What is expected
Drop the pictures; give again exactly the lines from the one holding "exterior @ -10" through the end of the data.

= = =

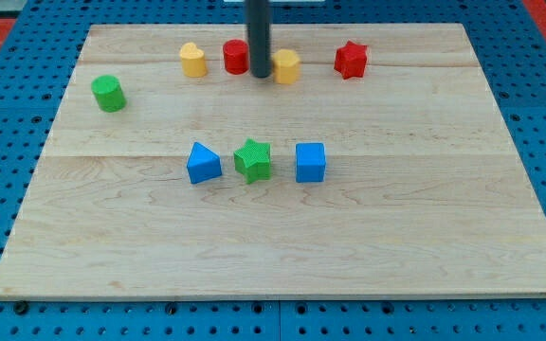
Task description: Slide the yellow hexagon towards the top center
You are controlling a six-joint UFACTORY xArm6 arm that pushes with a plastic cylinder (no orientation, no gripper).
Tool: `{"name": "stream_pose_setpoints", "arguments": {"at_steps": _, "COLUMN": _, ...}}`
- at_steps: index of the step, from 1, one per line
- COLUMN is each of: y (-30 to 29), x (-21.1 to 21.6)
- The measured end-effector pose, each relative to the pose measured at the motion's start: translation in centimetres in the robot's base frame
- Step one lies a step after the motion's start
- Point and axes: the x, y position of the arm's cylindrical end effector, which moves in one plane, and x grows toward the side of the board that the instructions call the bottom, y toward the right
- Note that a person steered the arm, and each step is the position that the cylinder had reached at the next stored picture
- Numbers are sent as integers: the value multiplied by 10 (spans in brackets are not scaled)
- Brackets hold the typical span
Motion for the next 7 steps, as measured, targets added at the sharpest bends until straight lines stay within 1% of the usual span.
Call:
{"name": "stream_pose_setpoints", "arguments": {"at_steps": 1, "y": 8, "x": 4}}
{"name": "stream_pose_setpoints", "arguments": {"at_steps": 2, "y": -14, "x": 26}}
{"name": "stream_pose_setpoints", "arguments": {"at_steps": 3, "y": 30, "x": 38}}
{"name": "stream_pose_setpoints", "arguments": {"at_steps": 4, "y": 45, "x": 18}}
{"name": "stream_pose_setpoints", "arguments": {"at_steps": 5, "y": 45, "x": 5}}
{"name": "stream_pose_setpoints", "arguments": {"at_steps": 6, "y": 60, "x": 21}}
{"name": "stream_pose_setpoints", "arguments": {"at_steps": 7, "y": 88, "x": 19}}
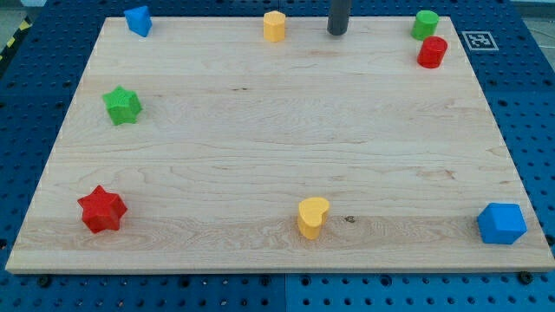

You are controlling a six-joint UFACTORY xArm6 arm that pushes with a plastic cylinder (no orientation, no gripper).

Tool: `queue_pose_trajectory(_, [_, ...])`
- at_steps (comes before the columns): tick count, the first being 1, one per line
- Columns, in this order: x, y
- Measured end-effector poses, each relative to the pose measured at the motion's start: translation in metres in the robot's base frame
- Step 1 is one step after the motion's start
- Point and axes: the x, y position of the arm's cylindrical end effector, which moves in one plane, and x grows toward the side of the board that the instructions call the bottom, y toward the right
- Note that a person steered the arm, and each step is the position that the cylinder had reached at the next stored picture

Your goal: Slide the yellow hexagon towards the left side of the board

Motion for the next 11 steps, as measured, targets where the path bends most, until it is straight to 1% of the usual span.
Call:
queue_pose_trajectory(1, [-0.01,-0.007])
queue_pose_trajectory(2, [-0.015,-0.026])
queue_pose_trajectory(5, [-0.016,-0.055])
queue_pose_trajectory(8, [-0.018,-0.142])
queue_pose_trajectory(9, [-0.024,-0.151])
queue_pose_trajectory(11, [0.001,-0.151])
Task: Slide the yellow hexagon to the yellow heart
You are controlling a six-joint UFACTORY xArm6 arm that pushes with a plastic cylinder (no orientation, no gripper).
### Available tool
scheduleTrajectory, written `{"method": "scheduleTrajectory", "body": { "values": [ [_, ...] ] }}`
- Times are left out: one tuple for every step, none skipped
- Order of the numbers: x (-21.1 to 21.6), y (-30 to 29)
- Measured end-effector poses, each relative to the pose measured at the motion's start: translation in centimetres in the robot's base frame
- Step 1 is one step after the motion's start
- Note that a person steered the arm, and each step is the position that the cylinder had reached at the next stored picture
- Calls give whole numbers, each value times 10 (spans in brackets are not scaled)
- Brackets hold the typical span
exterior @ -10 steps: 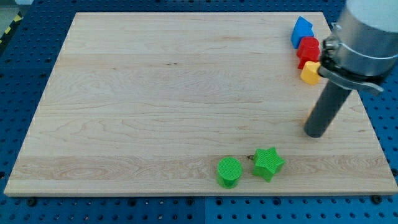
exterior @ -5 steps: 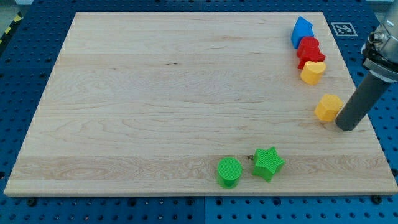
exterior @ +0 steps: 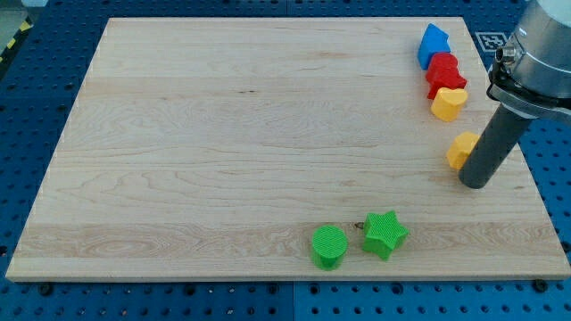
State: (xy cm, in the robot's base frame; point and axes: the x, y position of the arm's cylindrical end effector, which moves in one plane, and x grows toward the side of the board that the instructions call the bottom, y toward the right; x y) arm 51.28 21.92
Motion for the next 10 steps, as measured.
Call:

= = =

Answer to this task
exterior @ -10 steps: 
exterior @ -5 steps: 
exterior @ +0 steps: 
State: (xy cm, in the robot's base frame; point and axes: the x, y position of the arm's cylindrical end effector, which moves in one plane, and x grows toward the side of the board that the instructions call the bottom, y toward the right; x y) arm 51.28 21.92
Motion for the next 10 steps, as measured.
Call:

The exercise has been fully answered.